Last week, council chief executive Mike Theelen said while that was a "tough proposition" given the cost-of-living crisis, the council was also facing considerable cost increases.
The largest of those were associated with the settlement of two high-profile weather-tightness claims over the past two years, relating to Wensley Developments Ltd’s Oaks Shores and Oaks Club Resort.
In December, Mountain Scene reported Oaks Shores unit owners reached a confidential out-of-court settlement with the council, who had been suing it and other parties for $169.2million.
In 2021, the council paid $40million to settle another leaky-building claim, including legal fees, taken by the owners of Oaks Club Resort.
Those claims also meant council had to review its capital works programme and service delivery, resulting in a reduced capital expenditure programme, with $106.7million of projects proposed for deferral.
In her report to councillors, corporate services general manager Meaghan Miller said the settlements also contributed to a rates impact of 4.03% for the year, enabling council to pay off the total settlement costs over several years.
Other cost increases included were attributed to a "dramatic overall increase in interest rates" over the past 12 months, with the balance of higher interest costs contributing another 4.5% on top of the impact from building-defect claims, and record-high annual inflation at 7.2% in the year ending December 2022, coupled with growth in the council’s operational costs to maintain service levels, which had a rates impact of 4.1%.
When asked by Cr Quentin Smith yesterday to explain what the council had done to minimise the impact of the weather-tightness settlements on ratepayers, finance general manager Stuart Burns said the council had borrowed to make the settlements.
"In order to spread that cost we have, obviously, incurred interest and we’re making repayments."
He said Queenstown Airport’s dividend would be used to fund some of those repayments.
In February, the airport announced a half-year dividend of almost $6million, the most significant payout since 2019, of which the council would receive $4.49million for the first six months of this financial year.
Mr Burns said if the dividend had not been used on the repayments, "the rates impact would have been much higher".
"But the interest will fall on the ratepayers."
Cr Esther Whitehead asked Mr Burns how the council could ensure "this isn’t going to happen again", given it was in a situation where the law, as it stood, left local authorities as "last man standing".
He responded there were still three or four weather-tightness claims on the council’s books, but none were of the scale of the Oaks properties.

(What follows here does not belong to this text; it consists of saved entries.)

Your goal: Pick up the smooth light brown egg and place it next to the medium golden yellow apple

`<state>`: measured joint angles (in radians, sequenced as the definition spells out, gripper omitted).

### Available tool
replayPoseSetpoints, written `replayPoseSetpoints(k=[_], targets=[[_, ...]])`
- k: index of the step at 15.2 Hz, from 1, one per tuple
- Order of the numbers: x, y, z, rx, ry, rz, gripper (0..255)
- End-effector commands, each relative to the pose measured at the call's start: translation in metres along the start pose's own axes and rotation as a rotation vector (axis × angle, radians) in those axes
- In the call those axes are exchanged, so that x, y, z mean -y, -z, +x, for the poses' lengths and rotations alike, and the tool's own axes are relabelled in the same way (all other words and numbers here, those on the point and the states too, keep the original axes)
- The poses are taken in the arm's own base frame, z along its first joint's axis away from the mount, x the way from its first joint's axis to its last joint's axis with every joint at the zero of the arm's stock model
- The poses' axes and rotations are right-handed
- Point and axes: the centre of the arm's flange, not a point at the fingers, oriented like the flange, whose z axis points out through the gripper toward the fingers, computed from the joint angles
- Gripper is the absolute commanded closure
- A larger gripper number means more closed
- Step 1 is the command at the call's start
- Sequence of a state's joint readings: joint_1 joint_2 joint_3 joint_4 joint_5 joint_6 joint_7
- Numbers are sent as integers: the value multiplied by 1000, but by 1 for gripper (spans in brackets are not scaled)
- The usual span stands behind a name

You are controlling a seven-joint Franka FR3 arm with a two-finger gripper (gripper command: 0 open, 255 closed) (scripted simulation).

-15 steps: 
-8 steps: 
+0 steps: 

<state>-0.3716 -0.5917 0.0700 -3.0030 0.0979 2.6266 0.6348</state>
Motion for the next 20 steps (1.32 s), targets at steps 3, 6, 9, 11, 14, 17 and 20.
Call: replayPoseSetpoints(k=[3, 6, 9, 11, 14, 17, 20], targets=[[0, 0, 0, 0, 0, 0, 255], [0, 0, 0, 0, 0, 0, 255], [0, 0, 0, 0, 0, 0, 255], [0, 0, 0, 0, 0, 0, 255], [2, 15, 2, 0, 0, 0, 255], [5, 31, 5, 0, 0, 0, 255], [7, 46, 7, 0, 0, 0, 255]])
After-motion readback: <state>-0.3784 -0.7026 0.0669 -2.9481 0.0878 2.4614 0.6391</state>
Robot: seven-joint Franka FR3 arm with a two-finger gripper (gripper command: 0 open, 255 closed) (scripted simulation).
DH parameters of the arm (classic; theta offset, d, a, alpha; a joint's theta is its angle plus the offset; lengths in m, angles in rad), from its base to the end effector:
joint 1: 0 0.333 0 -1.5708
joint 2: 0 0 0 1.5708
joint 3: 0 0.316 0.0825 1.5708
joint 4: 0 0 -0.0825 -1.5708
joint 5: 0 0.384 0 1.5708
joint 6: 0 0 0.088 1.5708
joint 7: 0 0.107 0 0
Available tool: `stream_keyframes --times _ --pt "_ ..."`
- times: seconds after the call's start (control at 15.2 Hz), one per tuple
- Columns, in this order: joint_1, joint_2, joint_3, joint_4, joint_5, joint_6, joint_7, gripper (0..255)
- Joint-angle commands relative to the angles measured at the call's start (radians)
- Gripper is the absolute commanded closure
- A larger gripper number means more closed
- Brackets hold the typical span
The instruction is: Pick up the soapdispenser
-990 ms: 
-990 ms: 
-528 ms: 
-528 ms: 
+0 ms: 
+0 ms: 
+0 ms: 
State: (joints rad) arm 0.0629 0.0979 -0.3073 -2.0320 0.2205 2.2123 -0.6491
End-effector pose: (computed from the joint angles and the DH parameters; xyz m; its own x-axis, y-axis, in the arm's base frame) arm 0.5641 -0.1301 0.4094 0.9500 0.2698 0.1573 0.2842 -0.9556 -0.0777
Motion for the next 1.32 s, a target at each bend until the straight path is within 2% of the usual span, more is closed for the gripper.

"That’s not to say there will not be another. We’re talking about buildings that were completed 20 years ago. There is a limitation period, in terms of when people can make claims, and we’re reaching the end of that."
He said there was also an assurance around the process which resulted in the claims — essentially, the building inspection and consent process.
"We are audited regularly on those ... externally, and we’ve certainly got a lot of confidence that the way we operate now is appropriate."
Public consultation on the draft annual plan will begin today and close on Wednesday, April 26.